Perl Regular Expressions - Do's and Dont's

Introduction

Many of the more experienced users may think of this article like, "look how cute, he's stating the obvious."
That is fine. This article is written with regular expression newbies in mind. I often see stupid mistakes and every time again someone has to say, "why do you use /g when you do not want to search globally?" Or, "why are you matching case insensitive (/i) on a [A-Za-z] character class?"

I want to collect as many as possible mistakes like this and put them in this article, so that we have something to refer to when another stupid regex mistake is made.
Note: this is not a regex tutorial nor regex howto. Neither will I explain how to do The Obvious. If you have any questions regarding regexen after reading this article, RTFM, read the books, read the tutorials, use the Super Search, use Google.

Also know that this article is not there to tell you what you should do and shouldn't do. It represents my view on things - whether or not that view is based on views of others. When possible, I will also explain why I have the particular view and give examples and counterexamples and benchmarks.

One more thing before I go off.

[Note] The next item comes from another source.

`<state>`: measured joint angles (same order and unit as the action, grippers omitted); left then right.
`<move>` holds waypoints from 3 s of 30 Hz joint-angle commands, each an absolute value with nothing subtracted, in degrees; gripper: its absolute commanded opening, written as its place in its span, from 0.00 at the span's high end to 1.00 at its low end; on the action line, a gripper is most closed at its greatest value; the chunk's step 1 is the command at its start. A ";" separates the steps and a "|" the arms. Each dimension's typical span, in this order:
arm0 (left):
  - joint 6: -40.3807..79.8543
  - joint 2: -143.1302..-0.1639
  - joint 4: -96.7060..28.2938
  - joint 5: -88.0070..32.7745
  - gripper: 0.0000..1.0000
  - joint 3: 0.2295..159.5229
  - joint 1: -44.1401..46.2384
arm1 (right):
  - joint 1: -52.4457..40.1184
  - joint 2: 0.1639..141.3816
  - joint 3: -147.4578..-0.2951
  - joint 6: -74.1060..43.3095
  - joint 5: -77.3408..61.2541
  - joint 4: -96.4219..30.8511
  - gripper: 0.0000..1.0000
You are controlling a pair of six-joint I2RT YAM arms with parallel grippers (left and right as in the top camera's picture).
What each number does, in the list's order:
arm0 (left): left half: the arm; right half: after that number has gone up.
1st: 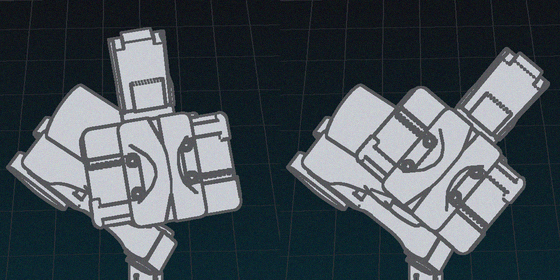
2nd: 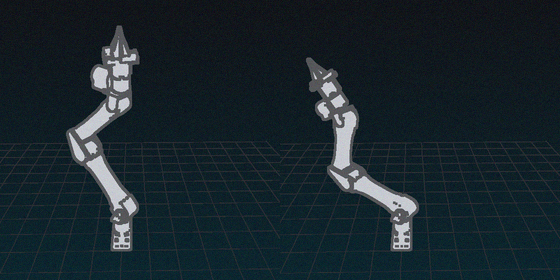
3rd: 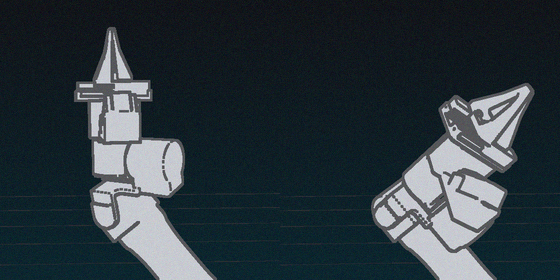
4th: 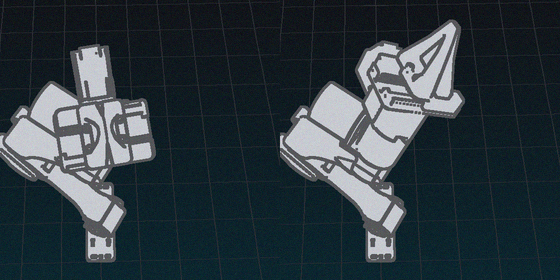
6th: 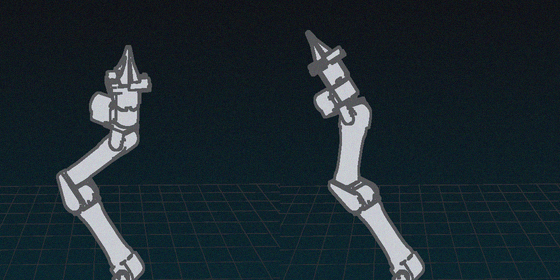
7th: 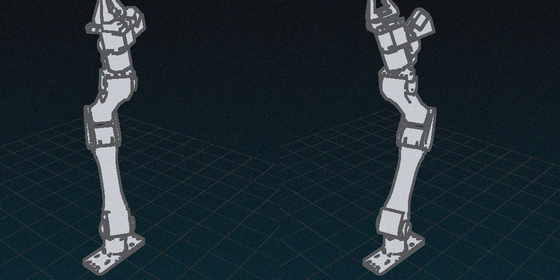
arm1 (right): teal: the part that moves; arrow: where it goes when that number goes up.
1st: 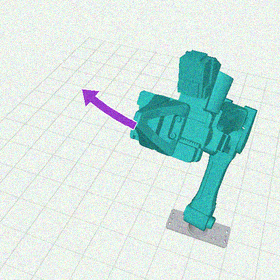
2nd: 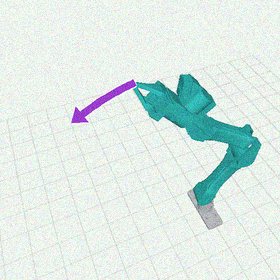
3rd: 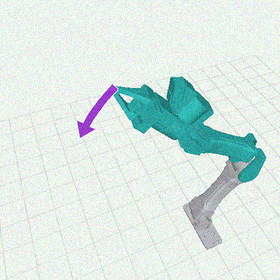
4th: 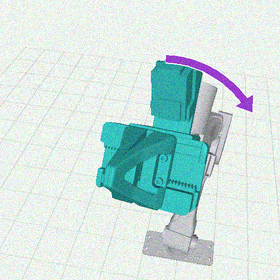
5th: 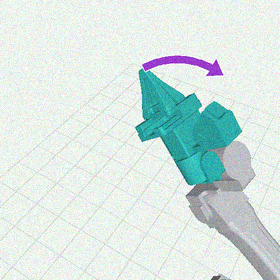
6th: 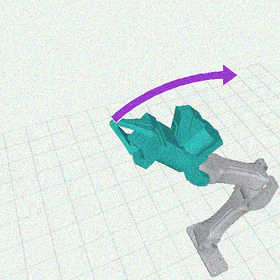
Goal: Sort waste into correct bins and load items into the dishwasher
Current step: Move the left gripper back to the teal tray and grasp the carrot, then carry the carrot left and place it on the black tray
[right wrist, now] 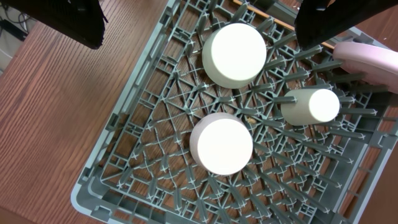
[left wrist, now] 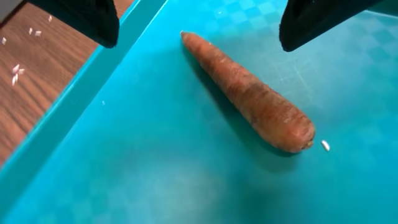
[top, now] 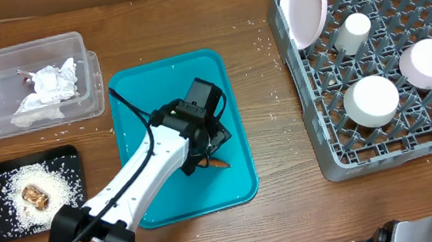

If you ever find this article in another place than perlmonks.[org|net|com], most of the links will not work (unless the copier has done his job right) for Perl Regular Expressions - Do's and Dont's was especially written with Perl Monks in mind.

Jargon

Before I finally start off, let's set some terminology.
For example, it might be useful to know that "regular expression(s)", "regexp(s)", "regex(es/en)", and "RE('s)" all refer to the same thing: regular expression(s).

Seven Rules of Thumb

This are the most important do's and don'ts to keep in mind when regexing.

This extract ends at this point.